WHAT THE TASK REQUIRES - Using the data below, output the first line and every line after it up to and including the line containing "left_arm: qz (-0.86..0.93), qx", exactly as written and with nothing added.

SOURCE INFORMATION -
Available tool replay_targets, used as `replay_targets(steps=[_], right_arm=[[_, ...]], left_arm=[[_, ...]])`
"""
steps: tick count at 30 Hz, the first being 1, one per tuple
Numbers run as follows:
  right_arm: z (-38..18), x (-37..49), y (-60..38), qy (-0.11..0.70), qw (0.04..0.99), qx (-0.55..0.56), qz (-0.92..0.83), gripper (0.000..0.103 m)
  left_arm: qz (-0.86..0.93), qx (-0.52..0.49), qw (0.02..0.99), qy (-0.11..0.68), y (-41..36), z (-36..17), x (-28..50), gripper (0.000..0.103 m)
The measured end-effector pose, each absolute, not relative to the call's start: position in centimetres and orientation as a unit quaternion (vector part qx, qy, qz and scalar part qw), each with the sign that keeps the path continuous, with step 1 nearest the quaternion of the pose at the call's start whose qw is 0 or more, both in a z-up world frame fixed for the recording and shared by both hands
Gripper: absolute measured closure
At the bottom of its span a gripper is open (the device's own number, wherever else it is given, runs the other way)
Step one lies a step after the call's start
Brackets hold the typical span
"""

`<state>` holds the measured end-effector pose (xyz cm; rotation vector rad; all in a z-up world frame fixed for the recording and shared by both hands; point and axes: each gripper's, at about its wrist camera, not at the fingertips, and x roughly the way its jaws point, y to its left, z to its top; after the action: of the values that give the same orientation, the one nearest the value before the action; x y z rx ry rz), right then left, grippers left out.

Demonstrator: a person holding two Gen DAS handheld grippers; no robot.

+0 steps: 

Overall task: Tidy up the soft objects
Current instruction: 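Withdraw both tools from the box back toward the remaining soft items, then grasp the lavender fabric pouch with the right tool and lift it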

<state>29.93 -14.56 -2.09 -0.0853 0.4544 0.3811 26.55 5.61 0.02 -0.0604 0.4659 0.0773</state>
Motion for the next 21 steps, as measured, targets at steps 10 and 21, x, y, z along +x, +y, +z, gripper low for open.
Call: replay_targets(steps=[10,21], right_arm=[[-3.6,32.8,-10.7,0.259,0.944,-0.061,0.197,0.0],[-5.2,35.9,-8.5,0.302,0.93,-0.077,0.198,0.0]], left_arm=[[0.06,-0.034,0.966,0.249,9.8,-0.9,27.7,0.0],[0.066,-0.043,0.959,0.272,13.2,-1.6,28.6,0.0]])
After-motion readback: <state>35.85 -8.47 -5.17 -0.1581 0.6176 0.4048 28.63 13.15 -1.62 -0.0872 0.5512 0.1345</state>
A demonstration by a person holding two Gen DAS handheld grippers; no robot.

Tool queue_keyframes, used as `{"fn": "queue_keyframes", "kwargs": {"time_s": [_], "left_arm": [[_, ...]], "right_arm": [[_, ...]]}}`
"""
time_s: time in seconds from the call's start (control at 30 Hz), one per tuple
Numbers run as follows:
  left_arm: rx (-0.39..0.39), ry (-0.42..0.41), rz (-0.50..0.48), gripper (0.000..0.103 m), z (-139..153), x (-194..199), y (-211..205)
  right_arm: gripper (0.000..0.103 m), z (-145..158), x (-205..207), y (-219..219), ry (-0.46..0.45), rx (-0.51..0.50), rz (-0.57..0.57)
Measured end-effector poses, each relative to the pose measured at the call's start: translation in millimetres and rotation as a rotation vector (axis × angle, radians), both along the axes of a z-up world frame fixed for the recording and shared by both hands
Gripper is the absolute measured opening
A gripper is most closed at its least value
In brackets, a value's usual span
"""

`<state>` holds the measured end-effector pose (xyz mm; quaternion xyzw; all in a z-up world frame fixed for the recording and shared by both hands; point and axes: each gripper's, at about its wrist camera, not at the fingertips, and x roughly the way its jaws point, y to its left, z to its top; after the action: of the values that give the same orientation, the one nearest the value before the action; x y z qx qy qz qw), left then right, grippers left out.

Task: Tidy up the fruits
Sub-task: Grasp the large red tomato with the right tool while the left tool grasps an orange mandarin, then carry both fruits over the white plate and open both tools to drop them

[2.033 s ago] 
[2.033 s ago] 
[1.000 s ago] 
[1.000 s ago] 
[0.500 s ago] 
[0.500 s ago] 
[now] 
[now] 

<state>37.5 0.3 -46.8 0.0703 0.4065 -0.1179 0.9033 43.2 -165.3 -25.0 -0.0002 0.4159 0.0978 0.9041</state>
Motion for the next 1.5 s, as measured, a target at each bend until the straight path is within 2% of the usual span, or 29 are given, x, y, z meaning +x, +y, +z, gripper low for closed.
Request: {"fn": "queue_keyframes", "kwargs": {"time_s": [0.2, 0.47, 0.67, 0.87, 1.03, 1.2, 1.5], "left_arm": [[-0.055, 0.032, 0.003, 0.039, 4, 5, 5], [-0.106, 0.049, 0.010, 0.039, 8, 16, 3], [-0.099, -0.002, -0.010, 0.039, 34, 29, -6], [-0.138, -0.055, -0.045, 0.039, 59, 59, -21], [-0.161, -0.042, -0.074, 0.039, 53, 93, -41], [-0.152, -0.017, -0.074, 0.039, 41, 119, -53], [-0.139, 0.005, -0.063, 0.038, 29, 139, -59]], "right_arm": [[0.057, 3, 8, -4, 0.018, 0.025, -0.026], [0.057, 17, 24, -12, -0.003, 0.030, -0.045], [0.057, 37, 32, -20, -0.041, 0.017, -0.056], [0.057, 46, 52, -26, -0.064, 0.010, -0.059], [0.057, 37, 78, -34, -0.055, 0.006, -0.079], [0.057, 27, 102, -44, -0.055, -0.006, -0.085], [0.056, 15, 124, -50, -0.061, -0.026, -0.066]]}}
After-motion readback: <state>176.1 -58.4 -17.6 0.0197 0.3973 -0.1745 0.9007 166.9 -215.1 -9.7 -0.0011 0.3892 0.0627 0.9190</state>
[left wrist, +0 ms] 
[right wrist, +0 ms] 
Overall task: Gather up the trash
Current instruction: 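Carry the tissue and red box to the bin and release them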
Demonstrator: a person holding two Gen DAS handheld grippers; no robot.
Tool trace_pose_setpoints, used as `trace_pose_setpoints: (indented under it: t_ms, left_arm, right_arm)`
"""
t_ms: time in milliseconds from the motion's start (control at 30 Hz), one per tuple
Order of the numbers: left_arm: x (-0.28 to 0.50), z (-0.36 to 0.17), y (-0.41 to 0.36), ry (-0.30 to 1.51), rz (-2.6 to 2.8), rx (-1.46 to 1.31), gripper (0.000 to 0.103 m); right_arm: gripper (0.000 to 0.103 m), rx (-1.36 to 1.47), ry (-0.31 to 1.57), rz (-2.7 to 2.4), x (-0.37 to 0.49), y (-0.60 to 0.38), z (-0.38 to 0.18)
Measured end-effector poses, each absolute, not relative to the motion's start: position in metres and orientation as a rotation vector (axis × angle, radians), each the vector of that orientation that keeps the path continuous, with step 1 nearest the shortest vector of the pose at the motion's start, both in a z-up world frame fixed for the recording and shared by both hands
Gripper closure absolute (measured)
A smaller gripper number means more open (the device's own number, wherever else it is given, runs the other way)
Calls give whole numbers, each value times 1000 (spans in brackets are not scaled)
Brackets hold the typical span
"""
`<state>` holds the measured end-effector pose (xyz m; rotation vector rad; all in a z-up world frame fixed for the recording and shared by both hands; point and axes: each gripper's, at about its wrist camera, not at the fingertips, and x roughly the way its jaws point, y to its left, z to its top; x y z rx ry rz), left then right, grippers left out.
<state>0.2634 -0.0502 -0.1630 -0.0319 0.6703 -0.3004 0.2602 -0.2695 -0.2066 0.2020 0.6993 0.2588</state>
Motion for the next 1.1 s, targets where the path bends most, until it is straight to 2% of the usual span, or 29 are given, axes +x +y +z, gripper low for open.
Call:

REPLY -
Available tool replay_targets, used as `replay_targets(steps=[_], right_arm=[[_, ...]], left_arm=[[_, ...]])`
"""
steps: tick count at 30 Hz, the first being 1, one per tuple
Numbers run as follows:
  right_arm: z (-38..18), x (-37..49), y (-60..38), qy (-0.11..0.70), qw (0.04..0.99), qx (-0.55..0.56), qz (-0.92..0.83), gripper (0.000..0.103 m)
  left_arm: qz (-0.86..0.93), qx (-0.52..0.49), qw (0.02..0.99), qy (-0.11..0.68), y (-41..36), z (-36..17), x (-28..50), gripper (0.000..0.103 m)

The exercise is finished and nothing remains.